> **Supplied records**
★ ★ ★ ★ ★

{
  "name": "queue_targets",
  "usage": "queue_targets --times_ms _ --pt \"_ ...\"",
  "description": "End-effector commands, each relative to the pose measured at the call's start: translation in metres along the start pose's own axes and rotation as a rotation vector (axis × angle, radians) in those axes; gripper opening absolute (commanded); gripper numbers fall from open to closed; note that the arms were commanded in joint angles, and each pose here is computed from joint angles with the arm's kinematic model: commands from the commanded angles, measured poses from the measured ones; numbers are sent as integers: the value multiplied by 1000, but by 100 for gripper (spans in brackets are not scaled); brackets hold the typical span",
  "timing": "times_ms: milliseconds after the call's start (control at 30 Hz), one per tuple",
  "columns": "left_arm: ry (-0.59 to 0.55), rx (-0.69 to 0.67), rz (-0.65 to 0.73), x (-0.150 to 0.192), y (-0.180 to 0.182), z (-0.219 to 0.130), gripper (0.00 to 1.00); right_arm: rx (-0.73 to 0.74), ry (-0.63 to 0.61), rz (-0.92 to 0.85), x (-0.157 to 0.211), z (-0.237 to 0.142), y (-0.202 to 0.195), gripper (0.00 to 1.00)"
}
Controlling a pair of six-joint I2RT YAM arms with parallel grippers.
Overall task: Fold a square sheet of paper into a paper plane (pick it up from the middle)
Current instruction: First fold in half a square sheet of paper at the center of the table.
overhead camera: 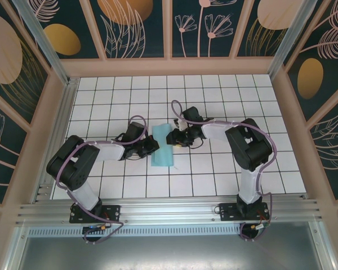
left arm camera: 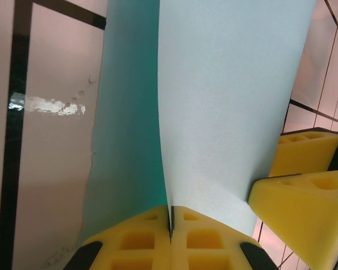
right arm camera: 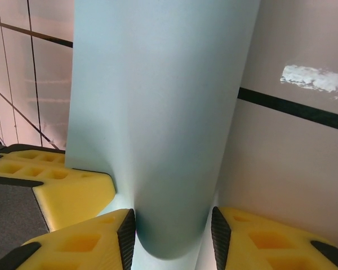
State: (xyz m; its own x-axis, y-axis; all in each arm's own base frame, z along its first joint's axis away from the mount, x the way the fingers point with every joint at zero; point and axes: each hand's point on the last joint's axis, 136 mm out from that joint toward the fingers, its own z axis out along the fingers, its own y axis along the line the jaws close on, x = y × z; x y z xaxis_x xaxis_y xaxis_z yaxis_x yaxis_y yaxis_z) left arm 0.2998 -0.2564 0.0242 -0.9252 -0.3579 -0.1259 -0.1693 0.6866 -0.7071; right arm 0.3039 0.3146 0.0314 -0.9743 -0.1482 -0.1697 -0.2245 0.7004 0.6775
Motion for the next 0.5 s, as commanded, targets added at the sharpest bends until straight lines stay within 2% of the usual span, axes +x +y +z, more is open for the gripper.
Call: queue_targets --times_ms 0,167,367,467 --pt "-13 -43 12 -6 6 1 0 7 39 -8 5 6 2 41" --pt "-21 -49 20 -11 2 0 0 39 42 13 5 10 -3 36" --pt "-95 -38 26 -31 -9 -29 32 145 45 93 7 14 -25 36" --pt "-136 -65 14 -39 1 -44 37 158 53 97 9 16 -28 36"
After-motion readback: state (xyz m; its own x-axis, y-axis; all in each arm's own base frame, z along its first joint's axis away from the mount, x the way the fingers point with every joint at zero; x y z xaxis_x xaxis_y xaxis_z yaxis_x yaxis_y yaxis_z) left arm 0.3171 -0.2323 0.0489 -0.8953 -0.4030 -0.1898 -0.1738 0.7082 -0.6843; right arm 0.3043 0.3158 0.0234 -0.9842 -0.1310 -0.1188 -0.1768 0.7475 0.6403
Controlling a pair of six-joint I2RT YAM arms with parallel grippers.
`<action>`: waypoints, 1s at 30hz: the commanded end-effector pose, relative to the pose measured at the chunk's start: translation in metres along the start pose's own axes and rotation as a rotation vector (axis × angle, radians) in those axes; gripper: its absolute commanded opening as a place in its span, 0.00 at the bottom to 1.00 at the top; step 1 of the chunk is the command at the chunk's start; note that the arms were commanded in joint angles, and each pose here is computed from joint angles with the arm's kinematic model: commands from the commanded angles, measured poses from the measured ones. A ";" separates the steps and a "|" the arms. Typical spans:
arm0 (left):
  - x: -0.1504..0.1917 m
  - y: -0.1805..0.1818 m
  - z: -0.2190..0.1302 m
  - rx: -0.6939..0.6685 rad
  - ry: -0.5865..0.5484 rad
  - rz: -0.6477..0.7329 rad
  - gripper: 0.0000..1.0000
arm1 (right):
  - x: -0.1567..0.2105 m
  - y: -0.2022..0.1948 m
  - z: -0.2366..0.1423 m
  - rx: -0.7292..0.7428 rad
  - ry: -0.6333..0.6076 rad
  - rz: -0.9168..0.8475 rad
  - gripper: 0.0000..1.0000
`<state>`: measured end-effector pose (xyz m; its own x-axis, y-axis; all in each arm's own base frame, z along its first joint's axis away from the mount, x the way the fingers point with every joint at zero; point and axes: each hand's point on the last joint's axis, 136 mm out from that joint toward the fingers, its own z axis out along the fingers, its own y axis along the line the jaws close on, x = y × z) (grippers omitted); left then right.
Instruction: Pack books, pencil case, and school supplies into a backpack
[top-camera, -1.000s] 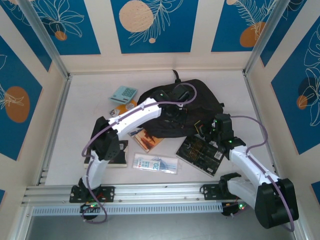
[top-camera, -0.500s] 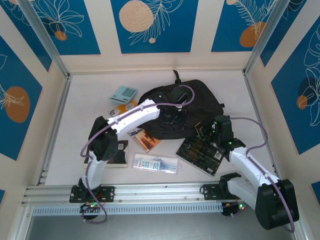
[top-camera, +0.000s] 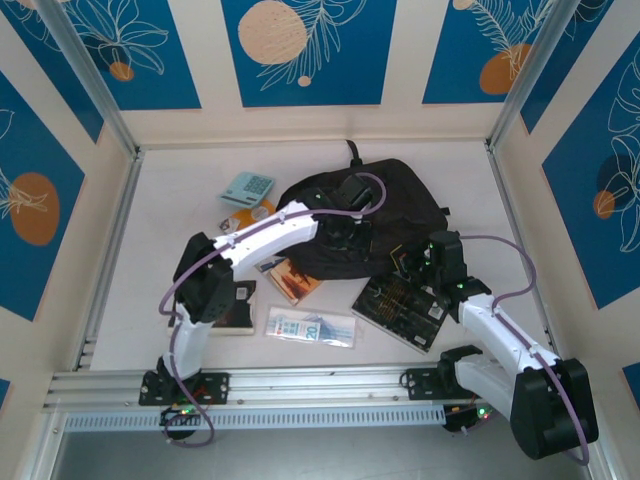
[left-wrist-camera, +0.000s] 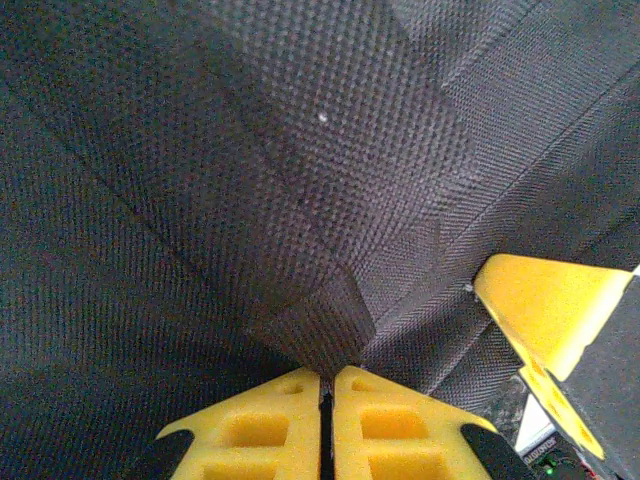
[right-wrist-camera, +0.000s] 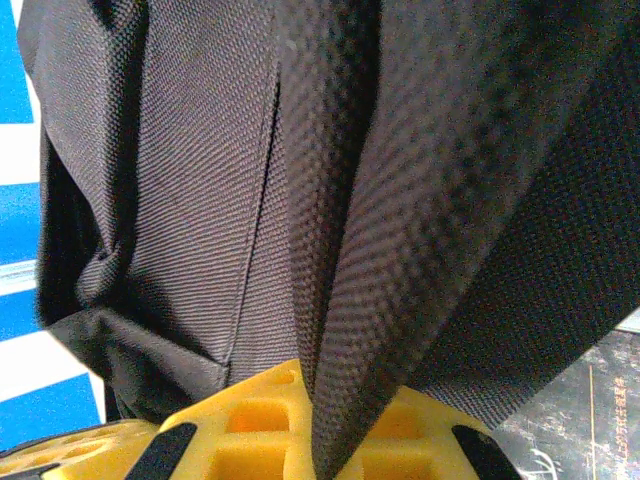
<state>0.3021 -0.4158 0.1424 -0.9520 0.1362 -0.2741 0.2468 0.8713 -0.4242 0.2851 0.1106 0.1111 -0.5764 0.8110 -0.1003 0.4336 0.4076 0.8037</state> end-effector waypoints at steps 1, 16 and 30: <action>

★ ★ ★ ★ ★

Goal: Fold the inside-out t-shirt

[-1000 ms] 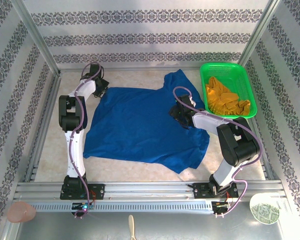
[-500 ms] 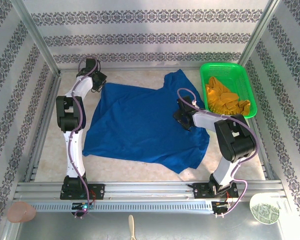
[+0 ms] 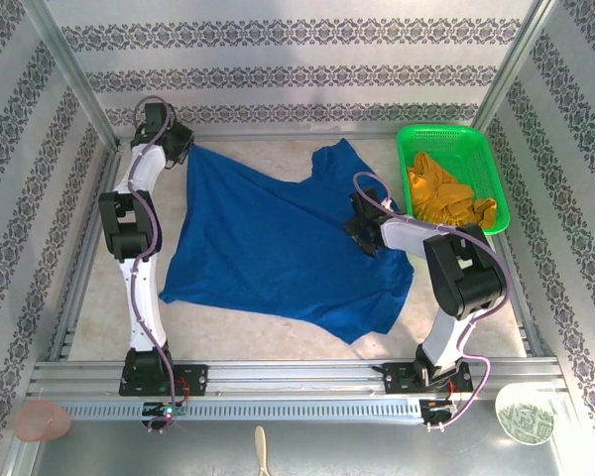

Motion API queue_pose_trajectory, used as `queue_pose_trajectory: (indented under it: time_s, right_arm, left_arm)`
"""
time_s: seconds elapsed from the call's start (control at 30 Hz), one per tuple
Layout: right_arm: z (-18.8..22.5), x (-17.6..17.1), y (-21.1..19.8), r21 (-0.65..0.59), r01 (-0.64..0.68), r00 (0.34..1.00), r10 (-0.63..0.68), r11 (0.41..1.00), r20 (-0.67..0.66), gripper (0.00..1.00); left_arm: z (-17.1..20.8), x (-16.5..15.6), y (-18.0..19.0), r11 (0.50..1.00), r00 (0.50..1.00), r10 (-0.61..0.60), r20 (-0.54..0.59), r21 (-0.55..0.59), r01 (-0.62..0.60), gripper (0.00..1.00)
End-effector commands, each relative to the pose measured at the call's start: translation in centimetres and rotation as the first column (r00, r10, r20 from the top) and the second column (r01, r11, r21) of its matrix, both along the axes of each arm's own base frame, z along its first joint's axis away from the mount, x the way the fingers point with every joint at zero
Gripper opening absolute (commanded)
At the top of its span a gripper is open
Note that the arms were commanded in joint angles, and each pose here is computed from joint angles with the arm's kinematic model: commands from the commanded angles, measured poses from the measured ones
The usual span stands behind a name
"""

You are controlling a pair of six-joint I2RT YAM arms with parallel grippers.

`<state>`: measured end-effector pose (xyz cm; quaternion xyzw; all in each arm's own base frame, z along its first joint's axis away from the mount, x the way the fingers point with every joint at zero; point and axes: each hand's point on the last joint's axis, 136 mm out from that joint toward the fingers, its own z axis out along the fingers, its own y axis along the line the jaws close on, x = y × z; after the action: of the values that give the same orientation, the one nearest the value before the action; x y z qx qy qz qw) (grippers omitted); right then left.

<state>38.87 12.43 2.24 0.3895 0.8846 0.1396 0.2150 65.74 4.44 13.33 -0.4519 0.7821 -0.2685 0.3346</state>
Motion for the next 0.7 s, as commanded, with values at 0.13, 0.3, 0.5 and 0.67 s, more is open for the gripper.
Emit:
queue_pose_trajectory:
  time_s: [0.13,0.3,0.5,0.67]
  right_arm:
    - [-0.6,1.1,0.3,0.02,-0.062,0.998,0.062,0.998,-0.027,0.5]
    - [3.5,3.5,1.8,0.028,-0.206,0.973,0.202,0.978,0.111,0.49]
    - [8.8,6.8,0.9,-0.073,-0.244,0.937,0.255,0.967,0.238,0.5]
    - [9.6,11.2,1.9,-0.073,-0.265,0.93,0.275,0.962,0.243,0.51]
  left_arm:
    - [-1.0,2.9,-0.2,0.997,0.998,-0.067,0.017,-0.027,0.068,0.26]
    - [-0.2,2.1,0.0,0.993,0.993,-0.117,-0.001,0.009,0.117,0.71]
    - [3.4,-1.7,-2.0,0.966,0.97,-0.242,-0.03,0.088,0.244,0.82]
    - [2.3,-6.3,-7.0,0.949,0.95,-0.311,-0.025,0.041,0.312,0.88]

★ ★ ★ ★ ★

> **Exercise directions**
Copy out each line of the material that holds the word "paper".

> **Result of this exercise**
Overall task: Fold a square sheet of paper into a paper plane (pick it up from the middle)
Current instruction: First fold in half a square sheet of paper at the center of the table.

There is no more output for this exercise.